Mato Grosso está entre os estados brasileiros que recebem as maiores contribuições pela reciclagem de umidade e, portanto, pela geração de chuvas, por terras indígenas (Tis) da Amazônia.
A constatação é de um estudo inédito intitulado “Manutenção das Terras Indígenas é fundamental para a segurança hídrica e alimentar em grande parte do Brasil”, realizado por um grupo de pesquisadores em ecologia tropical do Instituto Serrapilheira.
A pesquisa, conduzida por 10 cientistas e endossado por alguns dos maiores especialistas no tema país, foi realizada a partir do cruzamento e análise de diversos dados, como os do MapBiomas, Instituto Brasileiro de Geografia e Estatística (IBGE) e a Fundação Nacional dos Povos Indígenas (Funai).
Pela primeira vez, o grupo aferiu a quantidade chuvas que vem das TIs localizadas na porção amazônica, que protegida produz vapor d’água e vira chuvas em todo o território nacional e, em várias partes dos continentes.
A partir dos cálculos do fluxo de umidade, constatou-se que a preservação dos territórios indígenas da Amazônia é essencial para a agropecuária brasileira.

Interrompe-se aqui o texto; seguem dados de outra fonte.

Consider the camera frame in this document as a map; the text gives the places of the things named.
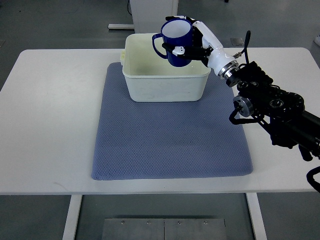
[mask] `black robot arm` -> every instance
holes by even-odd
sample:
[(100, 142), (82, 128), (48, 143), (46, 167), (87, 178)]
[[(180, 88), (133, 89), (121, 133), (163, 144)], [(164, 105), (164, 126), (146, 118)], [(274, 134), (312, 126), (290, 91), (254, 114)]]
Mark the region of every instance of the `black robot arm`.
[[(232, 78), (239, 82), (229, 118), (233, 124), (259, 123), (270, 134), (273, 145), (289, 149), (298, 145), (305, 161), (311, 161), (312, 155), (320, 157), (320, 118), (305, 110), (300, 95), (273, 85), (272, 78), (254, 61), (240, 67)], [(253, 119), (236, 119), (237, 113)], [(307, 180), (320, 192), (320, 183), (314, 179), (318, 173), (320, 167), (311, 170)]]

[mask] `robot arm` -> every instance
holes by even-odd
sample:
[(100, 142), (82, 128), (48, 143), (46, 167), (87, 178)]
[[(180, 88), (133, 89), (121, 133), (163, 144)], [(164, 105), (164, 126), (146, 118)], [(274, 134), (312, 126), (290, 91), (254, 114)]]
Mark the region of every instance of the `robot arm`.
[[(186, 16), (167, 17), (185, 18), (193, 26), (193, 46), (177, 46), (163, 43), (162, 46), (176, 56), (200, 60), (229, 87), (237, 85), (238, 95), (233, 99), (234, 111), (229, 120), (232, 124), (258, 123), (269, 134), (273, 145), (292, 149), (298, 145), (302, 158), (311, 161), (312, 155), (320, 158), (320, 118), (305, 111), (304, 99), (293, 92), (286, 92), (273, 85), (273, 79), (253, 61), (249, 62), (247, 47), (250, 31), (245, 38), (244, 50), (231, 56), (225, 53), (217, 37), (201, 21)], [(238, 65), (236, 57), (245, 53), (246, 64)], [(245, 118), (236, 119), (237, 114)], [(320, 183), (314, 175), (320, 173), (320, 166), (306, 175), (310, 185), (320, 192)]]
[(234, 56), (227, 54), (223, 45), (212, 33), (212, 31), (201, 21), (194, 20), (187, 16), (171, 16), (166, 20), (173, 18), (187, 19), (192, 23), (194, 29), (193, 46), (173, 46), (163, 43), (162, 46), (170, 53), (184, 59), (201, 60), (203, 64), (214, 70), (215, 75), (227, 81), (229, 87), (237, 84), (235, 81), (229, 81), (230, 76), (238, 70), (238, 63)]

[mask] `white plastic bin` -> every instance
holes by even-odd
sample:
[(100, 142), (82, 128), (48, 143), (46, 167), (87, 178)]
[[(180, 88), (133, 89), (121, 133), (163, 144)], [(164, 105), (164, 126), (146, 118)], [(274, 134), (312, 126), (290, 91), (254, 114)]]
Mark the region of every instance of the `white plastic bin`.
[[(154, 33), (138, 33), (127, 37), (122, 72), (130, 97), (136, 102), (197, 101), (204, 92), (210, 68), (201, 61), (174, 67), (159, 57), (152, 46)], [(157, 49), (165, 54), (162, 39)]]

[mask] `metal plate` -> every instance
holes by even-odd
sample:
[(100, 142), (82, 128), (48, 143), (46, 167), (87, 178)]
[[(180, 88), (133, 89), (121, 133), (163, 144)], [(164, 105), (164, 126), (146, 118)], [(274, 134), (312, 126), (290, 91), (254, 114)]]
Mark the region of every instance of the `metal plate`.
[(160, 218), (106, 218), (102, 240), (164, 240), (164, 227)]
[(109, 30), (135, 30), (135, 25), (133, 24), (109, 24)]
[(241, 37), (230, 38), (230, 40), (231, 40), (231, 43), (233, 46), (244, 46), (245, 45), (245, 43)]
[(102, 240), (227, 240), (224, 219), (106, 218)]
[(224, 219), (165, 219), (165, 240), (227, 240)]

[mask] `blue mat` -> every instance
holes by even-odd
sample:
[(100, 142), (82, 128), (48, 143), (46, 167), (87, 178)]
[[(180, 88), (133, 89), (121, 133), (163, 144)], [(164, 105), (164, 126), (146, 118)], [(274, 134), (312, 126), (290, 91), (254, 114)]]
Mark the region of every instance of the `blue mat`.
[(211, 71), (194, 102), (135, 102), (122, 66), (108, 67), (95, 142), (95, 180), (243, 176), (253, 171), (233, 91)]

“As terras indígenas da Amazônia influenciam as chuvas que abastecem 80% da área das atividades agropecuárias no país. Isso acontece por meio dos chamados “rios voadores”: a umidade reciclada nas florestas das terras indígenas amazônicas é transportada pela atmosfera e se torna chuva em outras regiões do Brasil”, apontam os pesquisadores em nota técnica.
Conforme o levantamento, “a influência dessas chuvas na economia é significativa, sendo que, em 2021, a renda econômica do setor agrícola nas áreas mais beneficiadas por essa dinâmica chegou a R$ 338 bilhões ou 57% do total nacional”.
Dentre os estados mais influenciados pela contribuição relativa da reciclagem de umidade, Mato Grosso ocupa a 9ª posição, com 9,1% de chuva média anual fornecida pela reciclagem de água pelas florestas em áreas indígenas amazônicas.
Em primeiro lugar está o Paraná, com 24,6%, seguido do Acre (24,4%) e de Mato Grosso do Sul (21,5%). Na lista, aparecem ainda o Rio Grande do Sul (18,4%); Santa Catarina (16,5%); São Paulo (16,3%); Rondônia (11,1%) e, o Amazonas (9,2%).
“Sem chuva, basicamente, a produtividade agrícola cai muito e os custos sobem muito, por exemplo, com irrigação. Podemos ter uma redução de 40% a 50% na precipitação no Brasil Central, onde está a produtividade da soja e da carne e das áreas de pastagens, sem a preservação dessas áreas indígenas”, disse o físico Paulo Artaxo, coordenador de Pesquisa do Centro de Estudos da Amazônia Sustentável da USP, em entrevista ao Jornal Hoje, da Rede Globo.
Ainda na nota, os pesquisadores lembram que a participação da agricultura familiar no valor da produção total supera os 50% em vários estados influenciados, o que significa dizer que a precipitação proveniente desses territórios contribui diretamente para a segurança alimentar nacional.
Contudo, “estados como Rondônia e Mato Grosso figuram entre os nove estados mais influenciados por essa chuva, ao mesmo tempo que estão entre os estados que mais desmataram florestas desde 1985 (34 e 32% de perda, respectivamente; MapBiomas, 2024), uma clara contradição que destaca a urgência da conservação de florestas, em especial em TIs, para a manutenção de seus serviços ambientais”.
Além de Paulo Artaxo, a nota técnica é endossada pelo o climatólogo Carlos Nobre, a antropóloga Manuela Carneiro da Cunha (ambos da USP), o economista Ronaldo Seroa da Motta (Uerj) e a bióloga Mercedes Bustamante (UnB).